En France, dans la zone occupée, au cours d’une opération désignée sous le nom de code d’Aktion Theoderich, plus de mille communistes sont arrêtés par les forces allemandes et la police française. D’abord placés dans des lieux d’incarcération contrôlés par le régime de Vichy, ils sont envoyés, à partir du 27 juin 1941, au camp allemand de Royallieu à Compiègne, administré par la Wehrmacht et réservé à la détention des “ennemis actifs du Reich”.
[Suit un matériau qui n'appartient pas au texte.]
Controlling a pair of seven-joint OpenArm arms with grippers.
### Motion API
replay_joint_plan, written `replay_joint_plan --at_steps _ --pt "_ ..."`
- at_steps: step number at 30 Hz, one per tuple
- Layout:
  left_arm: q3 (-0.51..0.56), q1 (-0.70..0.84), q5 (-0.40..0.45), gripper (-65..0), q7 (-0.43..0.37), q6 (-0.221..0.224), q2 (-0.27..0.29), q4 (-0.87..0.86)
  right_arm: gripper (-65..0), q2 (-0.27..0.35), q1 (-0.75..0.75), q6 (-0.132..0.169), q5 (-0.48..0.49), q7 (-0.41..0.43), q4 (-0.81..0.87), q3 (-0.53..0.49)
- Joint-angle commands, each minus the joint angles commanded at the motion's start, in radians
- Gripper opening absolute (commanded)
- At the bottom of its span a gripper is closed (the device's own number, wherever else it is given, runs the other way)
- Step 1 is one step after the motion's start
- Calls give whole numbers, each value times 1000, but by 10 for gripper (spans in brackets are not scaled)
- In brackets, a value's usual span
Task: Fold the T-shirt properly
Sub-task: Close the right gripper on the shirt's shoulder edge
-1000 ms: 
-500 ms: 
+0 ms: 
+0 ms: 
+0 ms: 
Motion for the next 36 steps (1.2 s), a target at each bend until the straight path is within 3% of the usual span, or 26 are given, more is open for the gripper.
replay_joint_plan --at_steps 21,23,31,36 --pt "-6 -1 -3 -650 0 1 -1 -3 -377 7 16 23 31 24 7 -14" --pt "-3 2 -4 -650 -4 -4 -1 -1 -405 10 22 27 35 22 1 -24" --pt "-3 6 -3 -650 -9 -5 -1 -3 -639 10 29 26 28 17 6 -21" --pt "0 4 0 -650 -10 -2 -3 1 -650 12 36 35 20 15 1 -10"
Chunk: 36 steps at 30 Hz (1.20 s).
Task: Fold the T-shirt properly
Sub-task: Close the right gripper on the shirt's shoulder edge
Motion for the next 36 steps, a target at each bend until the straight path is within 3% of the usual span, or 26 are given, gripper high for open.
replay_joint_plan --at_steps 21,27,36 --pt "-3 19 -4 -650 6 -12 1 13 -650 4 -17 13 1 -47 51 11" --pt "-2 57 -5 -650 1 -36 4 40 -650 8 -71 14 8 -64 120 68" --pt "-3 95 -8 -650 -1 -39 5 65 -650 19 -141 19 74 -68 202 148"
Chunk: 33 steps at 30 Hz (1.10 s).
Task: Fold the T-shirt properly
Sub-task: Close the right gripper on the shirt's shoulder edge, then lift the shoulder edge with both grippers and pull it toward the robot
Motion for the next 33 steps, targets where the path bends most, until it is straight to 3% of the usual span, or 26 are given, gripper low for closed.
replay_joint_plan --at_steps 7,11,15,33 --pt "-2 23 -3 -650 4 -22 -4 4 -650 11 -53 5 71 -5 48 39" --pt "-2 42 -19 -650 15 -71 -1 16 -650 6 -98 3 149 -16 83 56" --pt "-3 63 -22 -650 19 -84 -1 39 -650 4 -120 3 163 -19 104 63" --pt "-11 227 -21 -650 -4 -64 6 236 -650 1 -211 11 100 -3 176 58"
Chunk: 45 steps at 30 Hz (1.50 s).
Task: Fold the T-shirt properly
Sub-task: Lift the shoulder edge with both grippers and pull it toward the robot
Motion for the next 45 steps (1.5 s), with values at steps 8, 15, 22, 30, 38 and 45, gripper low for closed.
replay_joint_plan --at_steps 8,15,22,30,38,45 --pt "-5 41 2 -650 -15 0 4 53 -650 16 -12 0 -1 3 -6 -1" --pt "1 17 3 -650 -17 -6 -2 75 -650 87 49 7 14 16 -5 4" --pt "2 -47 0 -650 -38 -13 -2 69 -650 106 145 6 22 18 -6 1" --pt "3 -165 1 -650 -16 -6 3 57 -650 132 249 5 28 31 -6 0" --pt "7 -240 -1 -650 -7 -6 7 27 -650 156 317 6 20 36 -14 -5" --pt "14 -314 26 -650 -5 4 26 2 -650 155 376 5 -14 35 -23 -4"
Au total, 1300 hommes y seront internés à la suite de cette action. Fin août, 200 d’entre eux font déjà partie de ceux qui seront déportés dans le convoi du 6 juillet 1942

[6] Sous contrôle militaire allemand, le camp de Royallieu a d’abord été un camp de prisonniers de guerre (Frontstalag 122), puis, après l’invasion de l’URSS, un « camp de concentration permanent pour éléments ennemis actifs ». À partir de septembre 1941, on y prélève – comme dans les autres camps et prisons de zone occupée – des otages à fusiller. À partir du 12 décembre 1941, un secteur du sous-camp C est réservé aux Juifs destinés à être déportés à titre de représailles. Le camp des Juifs est supprimé le 6 juillet 1942, après le départ de la plupart de ses internés dans le convoi transportant les otages communistes vers Auschwitz. Les derniers détenus juifs sont transférés au camp de Drancy (Seine-Saint-Denis – 93).

[7] KL  : abréviation de Konzentrationslager (camp de concentration). Certains historiens utilisent l’abréviation “KZ”.